For parameters, I would use a different flag. As an example \a. They are a little bit trickier. Generally, they are pretty close to tag names. As an example, that would look like:

Code: [Select]

Hello \r[img \aalt=&quot;Hello World&quot\a]\rworld.png\r[/img]\r

Not sure if the flags should be on the inside of the [] and if there should be another flag around the tags and parameters themselves. As an example:

Code: [Select]

Hello [\rimg\f \aalt\a=&quot;\nHello World\n&quot;\r]\aworld.png\t[/img]\t

This removes the need for any regular expressions.

Ugh, now I really don't even want to use flags. I just want to do this the right way and make it into an array. That's the next step though and I don't want to go down a rabbit hole.
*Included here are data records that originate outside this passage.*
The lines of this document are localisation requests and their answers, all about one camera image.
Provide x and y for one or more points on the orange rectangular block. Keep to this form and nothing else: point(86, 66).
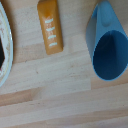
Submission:
point(50, 26)

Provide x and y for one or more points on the blue plastic mug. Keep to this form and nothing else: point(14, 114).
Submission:
point(106, 36)

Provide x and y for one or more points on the white floral rimmed plate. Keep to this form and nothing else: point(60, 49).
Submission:
point(4, 40)

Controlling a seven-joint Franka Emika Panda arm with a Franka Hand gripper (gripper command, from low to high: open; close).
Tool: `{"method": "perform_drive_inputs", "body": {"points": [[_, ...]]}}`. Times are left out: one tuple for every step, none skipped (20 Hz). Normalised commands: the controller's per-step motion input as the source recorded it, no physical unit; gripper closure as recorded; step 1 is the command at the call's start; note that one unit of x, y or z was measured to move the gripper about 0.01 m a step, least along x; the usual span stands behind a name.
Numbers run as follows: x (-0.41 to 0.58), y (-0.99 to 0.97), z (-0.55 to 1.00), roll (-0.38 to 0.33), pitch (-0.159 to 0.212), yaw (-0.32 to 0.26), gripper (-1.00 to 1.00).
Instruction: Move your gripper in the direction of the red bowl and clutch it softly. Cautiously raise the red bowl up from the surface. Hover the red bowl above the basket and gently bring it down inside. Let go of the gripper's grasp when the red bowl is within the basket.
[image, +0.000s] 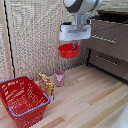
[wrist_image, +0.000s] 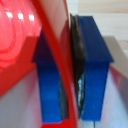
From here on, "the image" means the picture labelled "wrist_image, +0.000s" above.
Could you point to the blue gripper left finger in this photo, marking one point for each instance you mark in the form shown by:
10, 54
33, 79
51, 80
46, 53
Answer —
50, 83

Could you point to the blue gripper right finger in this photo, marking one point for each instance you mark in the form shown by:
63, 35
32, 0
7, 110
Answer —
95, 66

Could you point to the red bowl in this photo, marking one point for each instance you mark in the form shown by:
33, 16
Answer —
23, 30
Re: Number of BBCode params and permutation

Reply #51 – January 27, 2017, 08:42:11 pm

I spent a few minutes writing out an example parser:

Code: [Select]

<?php

$msg = "Hello [\rimg\f \aalt\z=&quot;\nHello World\n&quot; \atitle\z=\nHi\n thisisempty\n\n\r]\qworld.png\t[/img]\t";

$nextChar = strpos($msg, "\r");
if ($nextChar === false) {
    cleanString($msg);
}

$newMsg = '';

// I don't think we need a do/while, actually. A while should work.
do {
    $tagEndPosition = strpos($msg, "\f", $nextChar);
    $tag = substr($msg, $nextChar, $tagEndPosition - $nextChar);
    if (isset($bbc[$tag])) {
        $checkCodes = $bbc[$tag];
        
        // Find the next \r
        $paramStringEndPos = strpos($msg, "\r", $tagEndPosition);
        
        // If the next \r is not 0 or 1 difference:
        // Find the next \a
        $paramEndPos = $tagEndPosition;
        $params = [];
        while(false !== ($paramPos = strpos($msg, "\a", $paramEndPos))) {
            // Find the param
            $paramEndPos = strpos($msg, "\z", $paramPos);
            $param = substr($msg, $paramPos, $paramEndPos - $paramPos);
            
            // Get the value (empty values use \n\n to be easy)
            $valuePos = strpos($msg, "\n", $paramEndPos);
            $valueEndPos = strpos($msg, "\n", $valuePos);
            $value = substr($msg, $valuePos, $valueEndPos - $valuePos);
            
            // Comma delimited strings are a bit different, but their key would just be 1, 2, 3, etc.
            $params[$param] = $value;
        }
        
        ksort($params);
        
        $foundCode = false;
        foreach ($checkCodes as $code) {
            if (!checkRequiredParameters($code, $params)) {
                continue;
            }
            
            $optionalParameters = array_diff_key($code->getRequiredParameters(), $params);
            
            if (!checkOptionalParameters($code, $optionalParameters)) {
                continue;
            }
            
            // Cool... now we have a tag and parameters.
            
            // Next step is to get any content it has. You can guess how that will go.
            // Finally, we parse the code.
            parseCode($code, $params, $content);
        }
        
        $nextChar = $foundCode ? $closingTagClosingPos : $valueEndPos;
    } else {
        cleanString($msg);
    }
} while ($nextChar = strpos($msg, "\r"));


function checkRequiredParameters($code, array $params)
{
    foreach ($code->getRequiredParameters() as $requiredParameter) {
        if (!isset($params[$requiredParameter])) {
            return false;
        }
    }
    
    return true;
}

function checkOptionalParameters($code, array $params)
{
    return array_intersect($params, $code->getOptionalParameters()) !== array();
}

// Clean any remaining special characters
function cleanString($msg)
{
    return str_replace(["\r", "\f", "\a", "\n"], '', $msg);
}

Re: Number of BBCode params and permutation

Reply #52 – January 27, 2017, 08:42:56 pm

There is no need to do the ksort actually. All of that would happen in the preparser.